'''

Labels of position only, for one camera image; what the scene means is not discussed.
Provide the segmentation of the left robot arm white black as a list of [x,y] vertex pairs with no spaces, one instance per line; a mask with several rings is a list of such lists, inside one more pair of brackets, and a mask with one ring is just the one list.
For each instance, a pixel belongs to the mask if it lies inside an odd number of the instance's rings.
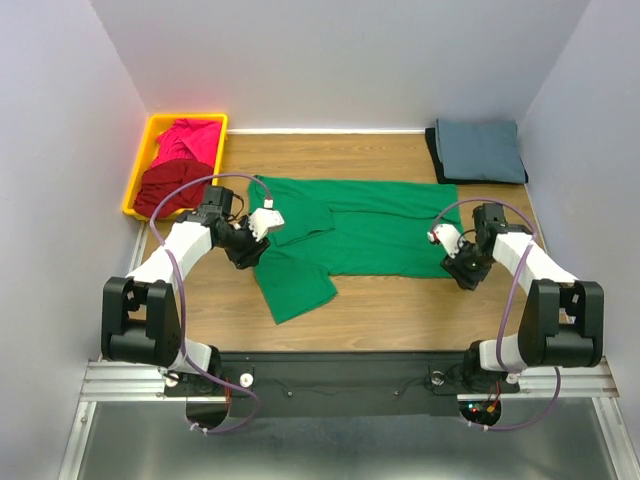
[[217,348],[186,337],[184,280],[201,258],[223,250],[239,270],[254,267],[269,248],[268,235],[284,226],[268,198],[235,218],[237,197],[208,185],[203,201],[182,212],[150,257],[125,277],[103,287],[101,353],[110,361],[156,366],[169,374],[199,375],[228,387]]

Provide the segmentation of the green t shirt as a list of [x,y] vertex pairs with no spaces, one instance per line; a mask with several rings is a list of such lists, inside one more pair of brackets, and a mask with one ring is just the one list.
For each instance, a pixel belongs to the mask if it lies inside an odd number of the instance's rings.
[[462,227],[453,185],[264,176],[248,187],[249,209],[268,195],[285,225],[254,275],[277,324],[332,301],[335,276],[446,277],[427,233],[435,218]]

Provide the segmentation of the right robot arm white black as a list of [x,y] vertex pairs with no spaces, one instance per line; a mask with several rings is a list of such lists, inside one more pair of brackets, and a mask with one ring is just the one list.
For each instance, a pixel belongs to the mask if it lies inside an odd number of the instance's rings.
[[438,215],[427,237],[441,246],[442,268],[463,290],[473,291],[499,264],[512,276],[509,297],[522,290],[526,303],[518,330],[501,325],[493,340],[476,341],[464,355],[467,382],[515,382],[529,368],[591,368],[602,358],[604,290],[560,267],[538,245],[529,220],[506,219],[508,205],[488,202],[472,212],[474,240]]

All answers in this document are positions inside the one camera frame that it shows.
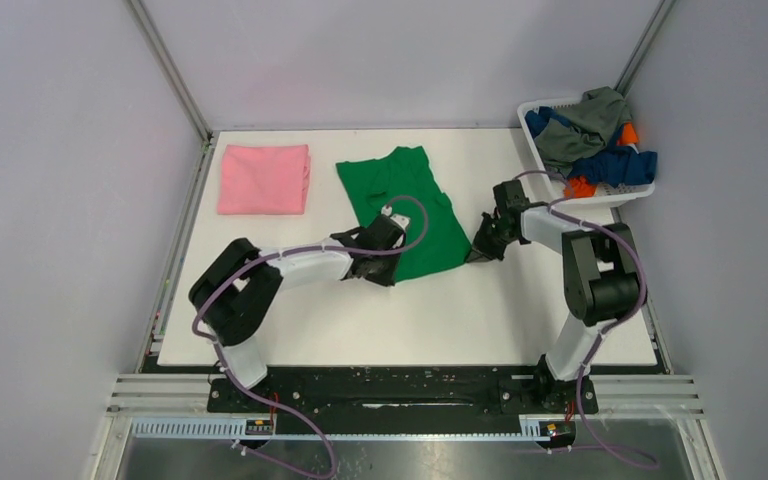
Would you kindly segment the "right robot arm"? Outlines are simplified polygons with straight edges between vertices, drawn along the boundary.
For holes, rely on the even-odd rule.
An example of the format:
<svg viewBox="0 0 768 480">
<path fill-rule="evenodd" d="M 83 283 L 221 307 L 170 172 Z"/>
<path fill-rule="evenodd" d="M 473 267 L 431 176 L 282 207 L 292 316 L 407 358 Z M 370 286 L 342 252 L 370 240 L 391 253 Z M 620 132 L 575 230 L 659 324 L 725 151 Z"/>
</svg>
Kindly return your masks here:
<svg viewBox="0 0 768 480">
<path fill-rule="evenodd" d="M 533 202 L 518 179 L 494 186 L 493 198 L 495 208 L 483 213 L 466 262 L 501 261 L 512 243 L 539 243 L 562 259 L 568 316 L 524 386 L 528 400 L 550 413 L 593 410 L 584 398 L 593 358 L 608 333 L 633 317 L 647 297 L 631 230 Z"/>
</svg>

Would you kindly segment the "green t shirt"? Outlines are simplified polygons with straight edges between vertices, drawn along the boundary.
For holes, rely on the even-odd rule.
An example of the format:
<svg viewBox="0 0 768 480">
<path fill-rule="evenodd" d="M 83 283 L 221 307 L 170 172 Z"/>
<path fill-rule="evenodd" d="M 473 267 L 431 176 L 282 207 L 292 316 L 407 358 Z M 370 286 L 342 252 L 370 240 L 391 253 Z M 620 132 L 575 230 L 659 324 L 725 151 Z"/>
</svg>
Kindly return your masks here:
<svg viewBox="0 0 768 480">
<path fill-rule="evenodd" d="M 408 243 L 419 244 L 401 255 L 394 281 L 399 283 L 462 266 L 470 240 L 450 197 L 440 188 L 426 150 L 399 146 L 383 158 L 336 164 L 353 211 L 368 225 L 394 200 L 392 212 L 407 217 Z"/>
</svg>

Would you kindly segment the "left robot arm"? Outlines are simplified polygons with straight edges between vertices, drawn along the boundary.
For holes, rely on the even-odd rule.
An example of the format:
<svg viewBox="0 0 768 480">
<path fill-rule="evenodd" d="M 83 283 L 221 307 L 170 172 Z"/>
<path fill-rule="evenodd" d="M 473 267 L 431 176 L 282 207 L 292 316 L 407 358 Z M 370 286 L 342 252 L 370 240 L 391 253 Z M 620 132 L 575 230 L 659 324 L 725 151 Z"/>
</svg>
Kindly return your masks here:
<svg viewBox="0 0 768 480">
<path fill-rule="evenodd" d="M 385 209 L 366 227 L 310 245 L 260 249 L 246 238 L 228 244 L 188 298 L 196 309 L 191 330 L 219 352 L 225 373 L 236 379 L 231 395 L 242 408 L 256 411 L 269 401 L 256 333 L 276 296 L 307 284 L 353 279 L 392 286 L 409 228 L 408 217 Z"/>
</svg>

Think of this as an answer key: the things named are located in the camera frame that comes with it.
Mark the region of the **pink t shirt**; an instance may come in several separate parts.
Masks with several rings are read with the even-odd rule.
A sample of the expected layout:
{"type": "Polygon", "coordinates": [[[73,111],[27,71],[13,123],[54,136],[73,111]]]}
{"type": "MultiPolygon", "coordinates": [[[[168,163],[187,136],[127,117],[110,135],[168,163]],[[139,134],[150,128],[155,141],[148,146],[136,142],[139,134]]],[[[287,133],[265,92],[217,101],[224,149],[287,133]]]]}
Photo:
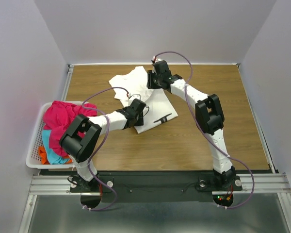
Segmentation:
{"type": "Polygon", "coordinates": [[[60,139],[74,118],[83,114],[86,117],[96,117],[96,106],[86,103],[84,107],[81,104],[70,102],[54,101],[45,111],[42,120],[44,122],[43,130],[51,130],[49,138],[49,146],[59,156],[68,156],[64,149],[60,146],[60,139]]]}

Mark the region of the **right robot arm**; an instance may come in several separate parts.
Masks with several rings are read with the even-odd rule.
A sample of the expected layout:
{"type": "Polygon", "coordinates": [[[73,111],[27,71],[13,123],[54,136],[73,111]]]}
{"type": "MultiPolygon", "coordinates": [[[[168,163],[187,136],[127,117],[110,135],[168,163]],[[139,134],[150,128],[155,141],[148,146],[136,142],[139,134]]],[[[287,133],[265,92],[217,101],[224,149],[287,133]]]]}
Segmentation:
{"type": "Polygon", "coordinates": [[[219,97],[208,95],[190,86],[181,76],[172,74],[165,60],[152,60],[147,72],[147,88],[167,90],[187,102],[195,123],[208,140],[213,159],[213,183],[218,189],[229,187],[236,177],[235,168],[224,141],[224,114],[219,97]]]}

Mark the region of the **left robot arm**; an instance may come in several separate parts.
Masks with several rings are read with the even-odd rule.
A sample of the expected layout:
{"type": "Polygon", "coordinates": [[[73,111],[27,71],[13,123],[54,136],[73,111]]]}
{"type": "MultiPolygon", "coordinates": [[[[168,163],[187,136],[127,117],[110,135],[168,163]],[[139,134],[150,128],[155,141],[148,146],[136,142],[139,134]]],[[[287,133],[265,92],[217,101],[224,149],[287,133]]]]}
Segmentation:
{"type": "Polygon", "coordinates": [[[78,178],[72,184],[82,186],[87,191],[98,188],[97,170],[92,157],[97,141],[101,135],[107,136],[110,131],[124,130],[143,125],[146,103],[134,99],[129,106],[105,116],[86,117],[77,115],[60,139],[61,148],[69,155],[77,168],[78,178]]]}

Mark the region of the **white t shirt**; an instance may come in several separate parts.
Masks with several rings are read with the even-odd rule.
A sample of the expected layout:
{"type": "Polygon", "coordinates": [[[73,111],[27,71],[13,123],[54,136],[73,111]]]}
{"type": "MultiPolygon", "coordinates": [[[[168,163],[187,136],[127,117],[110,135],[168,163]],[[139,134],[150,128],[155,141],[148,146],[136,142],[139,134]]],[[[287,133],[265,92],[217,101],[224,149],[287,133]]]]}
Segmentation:
{"type": "Polygon", "coordinates": [[[128,94],[140,94],[141,101],[148,106],[144,109],[144,125],[135,127],[138,134],[155,128],[176,117],[177,112],[162,89],[148,89],[147,72],[143,66],[135,67],[126,75],[115,75],[109,80],[111,87],[115,87],[114,98],[120,100],[124,107],[132,102],[128,94]]]}

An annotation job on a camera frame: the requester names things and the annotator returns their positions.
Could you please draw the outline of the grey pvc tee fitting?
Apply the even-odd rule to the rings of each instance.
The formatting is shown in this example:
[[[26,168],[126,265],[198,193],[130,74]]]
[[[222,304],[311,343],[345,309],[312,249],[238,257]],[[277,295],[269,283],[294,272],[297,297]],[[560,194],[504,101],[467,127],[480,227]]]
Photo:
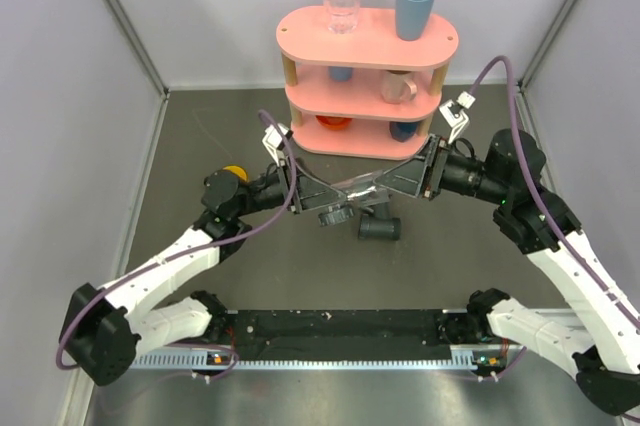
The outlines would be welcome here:
[[[401,220],[391,214],[389,202],[365,209],[360,217],[358,238],[397,241],[401,236]]]

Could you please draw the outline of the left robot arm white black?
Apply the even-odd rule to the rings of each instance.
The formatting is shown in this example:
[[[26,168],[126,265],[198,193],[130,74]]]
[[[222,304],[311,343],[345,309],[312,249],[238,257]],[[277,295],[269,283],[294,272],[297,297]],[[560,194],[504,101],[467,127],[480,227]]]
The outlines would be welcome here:
[[[196,292],[176,304],[159,304],[183,284],[221,264],[259,230],[243,217],[343,206],[347,193],[281,158],[250,181],[239,167],[226,167],[204,180],[202,214],[169,247],[124,276],[77,288],[69,301],[56,355],[97,386],[118,380],[139,357],[183,339],[216,342],[227,320],[217,298]]]

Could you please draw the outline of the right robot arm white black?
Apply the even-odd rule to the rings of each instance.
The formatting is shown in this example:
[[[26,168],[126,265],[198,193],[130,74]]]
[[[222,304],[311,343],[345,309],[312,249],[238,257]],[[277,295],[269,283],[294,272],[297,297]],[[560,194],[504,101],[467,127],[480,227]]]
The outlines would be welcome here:
[[[469,334],[524,346],[574,379],[601,411],[626,416],[639,406],[639,313],[598,260],[576,215],[541,184],[545,164],[536,141],[521,130],[496,132],[484,159],[432,135],[376,182],[415,198],[450,191],[496,205],[500,232],[552,282],[583,327],[573,332],[489,289],[470,296]]]

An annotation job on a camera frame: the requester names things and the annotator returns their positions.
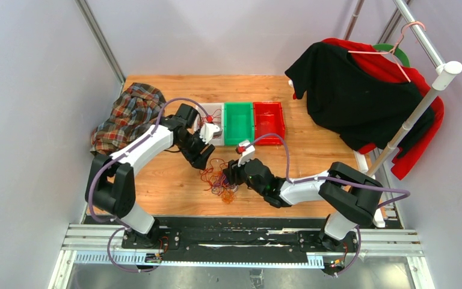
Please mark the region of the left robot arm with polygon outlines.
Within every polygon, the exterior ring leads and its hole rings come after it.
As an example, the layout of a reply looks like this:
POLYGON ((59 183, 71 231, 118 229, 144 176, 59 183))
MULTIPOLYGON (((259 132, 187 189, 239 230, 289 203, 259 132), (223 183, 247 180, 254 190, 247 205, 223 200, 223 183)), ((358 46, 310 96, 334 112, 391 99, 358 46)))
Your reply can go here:
POLYGON ((176 114, 160 114, 145 134, 131 144, 111 154, 97 154, 92 161, 85 200, 97 222, 96 208, 110 214, 115 221, 137 235, 146 249, 159 244, 159 220, 147 213, 136 200, 135 177, 158 154, 173 146, 179 148, 191 167, 204 170, 215 150, 211 140, 221 134, 221 128, 209 120, 191 132, 198 111, 181 104, 176 114))

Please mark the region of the green plastic bin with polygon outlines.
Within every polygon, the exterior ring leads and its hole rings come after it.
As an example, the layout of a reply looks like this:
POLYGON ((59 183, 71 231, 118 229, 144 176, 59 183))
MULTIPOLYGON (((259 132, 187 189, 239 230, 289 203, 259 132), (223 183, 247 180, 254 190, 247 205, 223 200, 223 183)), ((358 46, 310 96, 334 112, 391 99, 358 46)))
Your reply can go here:
POLYGON ((226 102, 223 119, 224 145, 236 146, 254 139, 254 113, 251 102, 226 102))

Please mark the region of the green hanger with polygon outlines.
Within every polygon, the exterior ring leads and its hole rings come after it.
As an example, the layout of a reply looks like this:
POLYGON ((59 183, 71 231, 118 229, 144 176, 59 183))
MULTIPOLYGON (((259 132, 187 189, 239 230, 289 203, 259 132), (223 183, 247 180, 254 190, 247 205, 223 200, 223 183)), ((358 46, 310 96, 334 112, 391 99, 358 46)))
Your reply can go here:
MULTIPOLYGON (((388 43, 378 43, 372 46, 378 52, 389 52, 394 48, 393 45, 388 43)), ((404 51, 400 48, 396 48, 393 52, 393 55, 401 62, 404 67, 411 67, 410 60, 404 51)))

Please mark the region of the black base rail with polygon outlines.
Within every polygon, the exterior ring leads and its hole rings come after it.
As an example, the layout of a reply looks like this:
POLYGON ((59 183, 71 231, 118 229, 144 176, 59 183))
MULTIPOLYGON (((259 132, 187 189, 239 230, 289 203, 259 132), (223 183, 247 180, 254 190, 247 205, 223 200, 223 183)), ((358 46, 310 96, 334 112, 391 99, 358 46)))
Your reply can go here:
POLYGON ((351 257, 355 232, 342 241, 321 241, 323 218, 160 216, 158 238, 143 242, 128 233, 124 249, 160 249, 166 261, 304 263, 308 253, 351 257))

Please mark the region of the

'''

▸ TASK OBJECTIVE: For every line above that holds the word "lists", report the whole line.

▸ RESPONSE TO THIS TASK:
Provide the segmentation of the left robot arm white black as a list of [x,y] vertex pairs with no spaces, one instance per line; a mask with several rings is a list of such lists, inside one more pair of brackets, and a mask with one ring is just the one list.
Provide the segmentation of the green t shirt as a list of [x,y] vertex pairs with no spaces, one instance per line; a mask with several rings is a list of such lists, inside one more pair of brackets, and a mask with one ring is just the one list.
Provide the segmentation of the right robot arm white black as a list of [x,y] vertex pairs with no spaces, one instance per line; a mask with several rings is a list of such lists, inside one more pair of brackets, and a mask with one ring is just the one list.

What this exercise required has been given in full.